### Exercise details
Line by line, copy out the data below exactly.

(Records contained in a dataset)

....

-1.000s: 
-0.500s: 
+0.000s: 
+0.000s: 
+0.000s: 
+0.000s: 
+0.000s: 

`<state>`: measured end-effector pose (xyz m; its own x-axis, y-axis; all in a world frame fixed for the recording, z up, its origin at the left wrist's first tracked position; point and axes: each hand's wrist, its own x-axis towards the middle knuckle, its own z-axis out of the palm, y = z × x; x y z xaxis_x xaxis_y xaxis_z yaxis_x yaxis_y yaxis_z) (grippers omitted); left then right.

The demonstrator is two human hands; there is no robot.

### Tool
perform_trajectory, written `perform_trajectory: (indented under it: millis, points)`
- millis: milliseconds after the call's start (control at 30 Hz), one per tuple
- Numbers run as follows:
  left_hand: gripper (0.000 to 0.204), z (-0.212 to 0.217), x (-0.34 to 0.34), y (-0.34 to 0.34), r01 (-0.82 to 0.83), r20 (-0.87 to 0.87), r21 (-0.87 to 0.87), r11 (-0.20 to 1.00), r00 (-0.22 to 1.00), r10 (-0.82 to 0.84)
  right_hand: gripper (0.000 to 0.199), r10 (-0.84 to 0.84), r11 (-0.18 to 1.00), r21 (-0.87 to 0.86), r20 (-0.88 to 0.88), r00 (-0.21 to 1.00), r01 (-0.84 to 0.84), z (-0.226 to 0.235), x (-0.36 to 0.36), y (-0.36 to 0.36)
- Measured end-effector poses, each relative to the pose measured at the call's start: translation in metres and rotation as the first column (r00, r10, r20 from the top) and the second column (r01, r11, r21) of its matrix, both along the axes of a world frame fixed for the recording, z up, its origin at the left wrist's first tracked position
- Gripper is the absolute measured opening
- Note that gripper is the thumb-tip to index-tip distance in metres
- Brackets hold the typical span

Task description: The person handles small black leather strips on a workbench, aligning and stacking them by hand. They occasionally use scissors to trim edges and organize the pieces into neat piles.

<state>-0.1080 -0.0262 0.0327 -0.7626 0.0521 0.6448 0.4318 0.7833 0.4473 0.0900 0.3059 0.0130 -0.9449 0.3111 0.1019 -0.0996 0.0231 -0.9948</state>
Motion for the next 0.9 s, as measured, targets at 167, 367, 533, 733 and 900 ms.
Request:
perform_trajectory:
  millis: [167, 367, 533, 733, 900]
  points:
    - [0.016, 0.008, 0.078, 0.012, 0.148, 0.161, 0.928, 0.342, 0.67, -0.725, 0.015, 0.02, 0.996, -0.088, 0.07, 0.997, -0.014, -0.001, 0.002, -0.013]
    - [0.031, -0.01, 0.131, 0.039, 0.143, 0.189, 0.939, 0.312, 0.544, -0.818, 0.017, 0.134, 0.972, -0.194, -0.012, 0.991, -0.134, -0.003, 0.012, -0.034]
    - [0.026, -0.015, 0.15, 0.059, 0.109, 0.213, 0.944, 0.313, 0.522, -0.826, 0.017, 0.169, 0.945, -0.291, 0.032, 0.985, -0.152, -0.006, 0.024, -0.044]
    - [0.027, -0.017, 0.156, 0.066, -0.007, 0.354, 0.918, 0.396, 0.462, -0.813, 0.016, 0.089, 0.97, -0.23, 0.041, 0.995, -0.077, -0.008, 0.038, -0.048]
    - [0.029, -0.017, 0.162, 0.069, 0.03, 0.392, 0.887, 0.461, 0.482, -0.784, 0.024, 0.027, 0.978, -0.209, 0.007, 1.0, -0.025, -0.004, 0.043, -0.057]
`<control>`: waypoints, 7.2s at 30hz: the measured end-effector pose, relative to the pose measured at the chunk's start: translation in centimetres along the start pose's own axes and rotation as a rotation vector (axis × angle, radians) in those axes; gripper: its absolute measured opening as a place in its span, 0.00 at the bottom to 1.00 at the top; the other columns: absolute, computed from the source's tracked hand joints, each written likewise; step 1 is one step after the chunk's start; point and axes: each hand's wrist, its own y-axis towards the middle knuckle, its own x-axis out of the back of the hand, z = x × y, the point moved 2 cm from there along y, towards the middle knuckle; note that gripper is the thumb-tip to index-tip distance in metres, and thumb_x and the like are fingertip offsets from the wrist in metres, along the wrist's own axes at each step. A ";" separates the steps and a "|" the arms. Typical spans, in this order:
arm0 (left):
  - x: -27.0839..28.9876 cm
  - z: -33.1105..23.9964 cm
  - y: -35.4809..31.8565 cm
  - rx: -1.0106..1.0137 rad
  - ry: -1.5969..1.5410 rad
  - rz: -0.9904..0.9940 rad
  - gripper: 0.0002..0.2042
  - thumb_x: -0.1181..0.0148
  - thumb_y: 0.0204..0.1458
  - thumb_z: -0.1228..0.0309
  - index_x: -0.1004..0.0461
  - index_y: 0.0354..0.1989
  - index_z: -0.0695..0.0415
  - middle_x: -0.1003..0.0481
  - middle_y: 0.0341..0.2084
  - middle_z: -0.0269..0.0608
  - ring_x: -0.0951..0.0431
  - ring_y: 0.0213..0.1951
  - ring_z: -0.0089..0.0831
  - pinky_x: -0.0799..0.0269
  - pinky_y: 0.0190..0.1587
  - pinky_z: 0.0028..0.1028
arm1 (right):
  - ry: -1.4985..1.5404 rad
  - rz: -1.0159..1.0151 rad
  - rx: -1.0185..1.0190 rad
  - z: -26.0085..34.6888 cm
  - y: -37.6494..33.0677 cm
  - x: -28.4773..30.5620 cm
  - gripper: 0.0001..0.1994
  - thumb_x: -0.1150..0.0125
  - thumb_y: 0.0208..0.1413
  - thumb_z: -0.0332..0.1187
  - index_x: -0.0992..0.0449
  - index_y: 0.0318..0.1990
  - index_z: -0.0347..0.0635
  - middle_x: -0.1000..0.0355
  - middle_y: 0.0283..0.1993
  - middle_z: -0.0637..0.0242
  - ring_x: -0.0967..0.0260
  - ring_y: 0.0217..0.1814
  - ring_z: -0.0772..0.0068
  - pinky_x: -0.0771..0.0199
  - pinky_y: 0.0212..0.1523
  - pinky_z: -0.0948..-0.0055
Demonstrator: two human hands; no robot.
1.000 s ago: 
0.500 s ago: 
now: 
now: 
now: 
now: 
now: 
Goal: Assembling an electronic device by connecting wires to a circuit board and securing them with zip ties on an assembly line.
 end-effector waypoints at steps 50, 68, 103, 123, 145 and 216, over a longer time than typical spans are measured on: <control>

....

### Result of this task
-1.000s: 
-0.500s: 
+0.000s: 
+0.000s: 
+0.000s: 
+0.000s: 
+0.000s: 

`<state>`: measured end-effector pose (xyz m; its own x-axis, y-axis; all in a world frame fixed for the recording, z up, its origin at the left wrist's first tracked position; point and axes: each hand's wrist, its own x-axis towards the middle knuckle, its own z-axis out of the palm, y = z × x; x y z xaxis_x xaxis_y xaxis_z yaxis_x yaxis_y yaxis_z) (grippers omitted); left then right.

The demonstrator is two human hands; there is no robot.

### Tool
perform_trajectory, written `perform_trajectory: (indented under it: millis, points)`
- millis: milliseconds after the call's start (control at 30 Hz), one per tuple
- Numbers run as follows:
  left_hand: gripper (0.000 to 0.204), z (-0.212 to 0.217), x (-0.34 to 0.34), y (-0.34 to 0.34), r01 (-0.82 to 0.83), r20 (-0.87 to 0.87), r21 (-0.87 to 0.87), r11 (-0.20 to 1.00), r00 (-0.22 to 1.00), r10 (-0.82 to 0.84)
  right_hand: gripper (0.000 to 0.199), r10 (-0.84 to 0.84), r11 (-0.18 to 1.00), r21 (-0.87 to 0.86), r20 (-0.88 to 0.88), r00 (-0.21 to 1.00), r01 (-0.84 to 0.84), z (-0.226 to 0.235), x (-0.36 to 0.36), y (-0.36 to 0.36)
- Measured end-effector poses, each relative to the pose measured at the call's start: translation in metres and rotation as the first column (r00, r10, r20 from the top) and the second column (r01, r11, r21) of its matrix, both along the axes of a world frame fixed for the recording, z up, its origin at the left wrist's first tracked position
- Gripper is the absolute measured opening
- Note that gripper is the thumb-tip to index-tip distance in metres
- Brackets hold the typical span

Task description: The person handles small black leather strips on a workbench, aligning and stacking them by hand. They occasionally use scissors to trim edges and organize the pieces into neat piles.

<state>-0.1080 -0.0262 0.0327 -0.7626 0.0521 0.6448 0.4318 0.7833 0.4473 0.0900 0.3059 0.0130 -0.9449 0.3111 0.1019 -0.0996 0.0231 -0.9948</state>
Motion for the next 0.9 s, as measured, targets at 167, 367, 533, 733 and 900 ms.
Request:
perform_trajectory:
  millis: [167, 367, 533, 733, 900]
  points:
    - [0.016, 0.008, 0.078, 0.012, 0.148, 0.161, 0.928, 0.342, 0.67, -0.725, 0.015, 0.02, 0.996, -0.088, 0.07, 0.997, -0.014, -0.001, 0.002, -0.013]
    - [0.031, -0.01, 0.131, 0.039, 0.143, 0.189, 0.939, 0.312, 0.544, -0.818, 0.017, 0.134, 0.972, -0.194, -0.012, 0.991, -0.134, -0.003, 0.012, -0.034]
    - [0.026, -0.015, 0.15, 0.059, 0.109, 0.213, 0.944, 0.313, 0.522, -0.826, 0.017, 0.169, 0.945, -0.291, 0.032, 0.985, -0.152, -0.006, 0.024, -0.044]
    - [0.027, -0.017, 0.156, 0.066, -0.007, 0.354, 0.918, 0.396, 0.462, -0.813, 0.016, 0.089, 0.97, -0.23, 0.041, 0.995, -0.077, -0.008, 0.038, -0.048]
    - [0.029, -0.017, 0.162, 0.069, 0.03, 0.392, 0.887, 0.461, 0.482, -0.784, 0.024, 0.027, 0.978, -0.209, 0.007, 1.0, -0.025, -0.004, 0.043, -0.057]
`<control>`: waypoints, 7.2s at 30hz: the measured end-effector pose, relative to the pose measured at the chunk's start: translation in centimetres along the start pose's own axes and rotation as a rotation vector (axis × angle, radians) in those axes; gripper: its absolute measured opening as a place in its span, 0.00 at the bottom to 1.00 at the top; the other columns: absolute, computed from the source's tracked hand joints, each written likewise; step 1 is one step after the chunk's start; point and axes: each hand's wrist, its own y-axis towards the middle knuckle, its own x-axis out of the back of the hand, z = x × y, the point moved 2 cm from there along y, towards the middle knuckle; note that gripper is the thumb-tip to index-tip distance in metres, and thumb_x and the like are fingertip offsets from the wrist in metres, along the wrist's own axes at each step. A ";" separates the steps and a "|" the arms. Typical spans, in this order:
arm0 (left):
  - x: -27.0839..28.9876 cm
  - z: -33.1105..23.9964 cm
  - y: -35.4809..31.8565 cm
  - rx: -1.0106..1.0137 rad
  - ry: -1.5969..1.5410 rad
  - rz: -0.9904..0.9940 rad
  - gripper: 0.0002..0.2042
  - thumb_x: -0.1181..0.0148
  - thumb_y: 0.0204..0.1458
  - thumb_z: -0.1228..0.0309
  - index_x: -0.1004..0.0461
  - index_y: 0.0354..0.1989
  - index_z: -0.0695..0.0415
  - middle_x: -0.1003..0.0481
  - middle_y: 0.0341..0.2084
  - middle_z: -0.0269..0.0608
  - ring_x: -0.0951..0.0431
  - ring_y: 0.0213..0.1951
  - ring_z: -0.0089..0.0831
  - pinky_x: -0.0799..0.0269
  - pinky_y: 0.0190..0.1587
  - pinky_z: 0.0028..0.1028
arm1 (right):
  - ry: -1.4985..1.5404 rad
  - rz: -1.0159..1.0151 rad
  - rx: -1.0185..1.0190 rad
  - z: -26.0085..34.6888 cm
  - y: -37.6494..33.0677 cm
  - x: -28.4773..30.5620 cm
  - gripper: 0.0001..0.1994
  - thumb_x: -0.1150..0.0125
  - thumb_y: 0.0208..0.1413
  - thumb_z: -0.0332..0.1187
  - index_x: -0.0992..0.0449
  - index_y: 0.0318..0.1990
  - index_z: -0.0347..0.0635
  - middle_x: -0.1000..0.0355
  - middle_y: 0.0283..0.1993
  - middle_z: -0.0637..0.0242
  - ring_x: -0.0967..0.0260
  - ring_y: 0.0217..0.1814
  - ring_z: -0.0772..0.0068
  - pinky_x: -0.0771..0.0199
  - pinky_y: 0.0212..0.1523
  - pinky_z: -0.0948..-0.0055
Demonstrator: two human hands; no robot.
1.000 s ago: 
0.500 s ago: 
now: 
now: 
now: 
now: 
now: 
Goal: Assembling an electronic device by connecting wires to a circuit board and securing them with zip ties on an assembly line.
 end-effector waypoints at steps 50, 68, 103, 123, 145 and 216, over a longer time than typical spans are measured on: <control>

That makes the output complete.